Вечером Дванов пошел к Шумилину; рядом с ним многие шагали к возлюбленным. Люди начали лучше питаться и почувствовали в себе душу. Звезды же не всех прельщали — жителям надоели большие идеи и бесконечные пространства: они убедились, что звезды могут превратиться в пайковую горсть пшена, а идеалы охраняет тифозная вошь.
Шумилин ел обед и посадил есть Дванова.
Будильник работал на обеденном столе, и Шумилин про себя завидовал ему: часы всегда трудятся, а он прерывает свою жизнь на сон. А Дванов времени не завидовал — он чувствовал свою жизнь в запасе и знал, что успеет обогнать ход часов.
— Пище вариться некогда, — сказал Шумилин. — Пора уж на партсобрание идти… Ты пойдешь иль умней всех стал?
Дванов смолчал. По дороге в райком Дванов рассказал как мог, что он делал в губернии, но видел, что Шумилин почти не интересуется.
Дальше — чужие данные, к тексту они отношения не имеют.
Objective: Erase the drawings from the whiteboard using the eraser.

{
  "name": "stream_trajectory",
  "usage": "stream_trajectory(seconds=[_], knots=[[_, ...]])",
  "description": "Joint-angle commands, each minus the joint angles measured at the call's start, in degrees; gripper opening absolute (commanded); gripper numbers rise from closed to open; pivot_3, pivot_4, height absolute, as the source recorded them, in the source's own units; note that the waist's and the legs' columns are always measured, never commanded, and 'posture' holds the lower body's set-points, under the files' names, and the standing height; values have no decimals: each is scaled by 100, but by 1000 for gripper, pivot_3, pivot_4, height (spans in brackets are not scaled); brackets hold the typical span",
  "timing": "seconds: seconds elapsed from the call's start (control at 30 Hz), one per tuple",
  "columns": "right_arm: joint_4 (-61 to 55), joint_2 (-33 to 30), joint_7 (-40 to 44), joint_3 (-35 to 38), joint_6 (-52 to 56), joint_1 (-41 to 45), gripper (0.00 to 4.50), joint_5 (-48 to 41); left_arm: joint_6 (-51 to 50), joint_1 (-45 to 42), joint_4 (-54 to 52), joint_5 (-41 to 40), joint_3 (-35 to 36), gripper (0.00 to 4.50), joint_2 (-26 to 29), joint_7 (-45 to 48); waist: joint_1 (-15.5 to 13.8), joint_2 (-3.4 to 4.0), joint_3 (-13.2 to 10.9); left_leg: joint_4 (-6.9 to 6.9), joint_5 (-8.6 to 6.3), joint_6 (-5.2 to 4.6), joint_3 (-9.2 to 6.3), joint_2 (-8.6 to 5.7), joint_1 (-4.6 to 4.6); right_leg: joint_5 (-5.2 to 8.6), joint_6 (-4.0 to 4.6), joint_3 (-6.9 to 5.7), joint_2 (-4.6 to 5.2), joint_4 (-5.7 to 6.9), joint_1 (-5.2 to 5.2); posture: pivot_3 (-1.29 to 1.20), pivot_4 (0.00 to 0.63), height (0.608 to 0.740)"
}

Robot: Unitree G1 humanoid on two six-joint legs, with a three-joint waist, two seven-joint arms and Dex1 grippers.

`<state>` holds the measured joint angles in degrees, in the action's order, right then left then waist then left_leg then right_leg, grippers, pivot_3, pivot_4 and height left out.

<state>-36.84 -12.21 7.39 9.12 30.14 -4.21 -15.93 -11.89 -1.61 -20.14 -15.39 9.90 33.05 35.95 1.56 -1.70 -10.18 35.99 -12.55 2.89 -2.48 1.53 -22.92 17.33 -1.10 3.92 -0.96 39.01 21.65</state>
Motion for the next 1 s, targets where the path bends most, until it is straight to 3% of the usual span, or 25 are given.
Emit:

— Слышал, слышал, — проговорил Шумилин. — Тебя послали, чудака, поглядеть просто — как и что. А то я все в документы смотрю — ни черта не видно, — у тебя же свежие глаза. А ты там целый развал наделал. Ведь ты натравил мужиков вырубить Биттермановское лесничество, сукин ты сын! Набрал каких-то огарков и пошел бродить…
Дванов покраснел от обиды и совести.
— Они не огарки, товарищ Шумилин… Они еще три революции сделают без слова, если нужно…
Шумилин не стал разговаривать; значит, его бумаги были вернее людей. И так они молча шли, стесняясь друг друга.
Из дверей зала горсовета, где должно быть партсобрание, дул воздух, как из вентилятора. Слесарь Гопнер держал ладонь навстречу воздуху и говорил товарищу Фуфаеву, что здесь две атмосферы давления.
— Если б всю партию собрать в эту залу, — рассуждал Гопнер, — смело можно электрическую станцию пустить — на одном партийном дыхании, будь я проклят!
Фуфаев уныло рассматривал электрическое освещение и тяготился оттяжкой начала собрания. Маленький Гопнер выдумывал еще какие-то технические расчеты и рассказывал их Фуфаеву. Видимо, Гопнеру не с кем было говорить дома и он радовался многолюдству.
— Ты все ходишь и думаешь, — смирно и тонко сказал Фуфаев и вздохнул своею грудью, как костяным бугром, отчего у него все рубашки давно полопались и он носил их заштопанными. — А уж пора бы нам всем молча и широко трудиться.
Гопнер удивлялся, за что Фуфаеву дали два ордена Красного Знамени. Сам Фуфаев никогда ему про это не говорил, предпочитая прошлому будущее. Прошлое же он считал навсегда уничтоженным и бесполезным фактом, храня свои ордена не на груди, а в домашнем сундуке. Об орденах Гопнер узнал лишь от хвастливой жены Фуфаева, которая с такой точностью знала жизнь своего мужа, словно она его сама родила.